[Source material]
= = = = =

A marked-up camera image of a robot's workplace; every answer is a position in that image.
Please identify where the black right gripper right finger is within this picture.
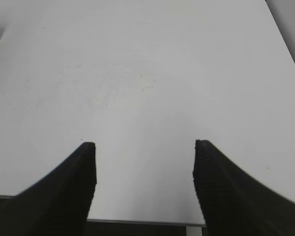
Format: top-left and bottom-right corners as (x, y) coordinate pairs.
(193, 140), (295, 236)

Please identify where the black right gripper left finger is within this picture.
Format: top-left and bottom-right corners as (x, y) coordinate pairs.
(0, 142), (97, 236)

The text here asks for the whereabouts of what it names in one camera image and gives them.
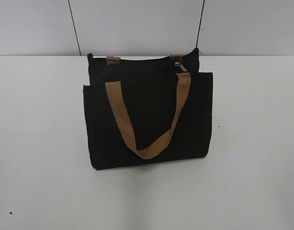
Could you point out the black canvas tote bag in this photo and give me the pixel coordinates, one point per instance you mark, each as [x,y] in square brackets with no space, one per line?
[147,111]

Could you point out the tan rear bag handle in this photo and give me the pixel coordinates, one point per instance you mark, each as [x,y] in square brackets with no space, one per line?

= = = = =

Starting with the line that contains "The text here", copy every line word for word through the end of the listing above, but leave out the pictures.

The text here asks for the whereabouts of what it names in one camera image and gives them.
Could you point out the black canvas tote bag in this photo and give me the pixel coordinates, one point per instance you mark, each as [x,y] in square brackets with no space, one per line?
[147,111]

Could you point out the tan rear bag handle in this photo and give me the pixel coordinates, one point per instance you mark, each as [x,y] in square brackets with no space, one per line?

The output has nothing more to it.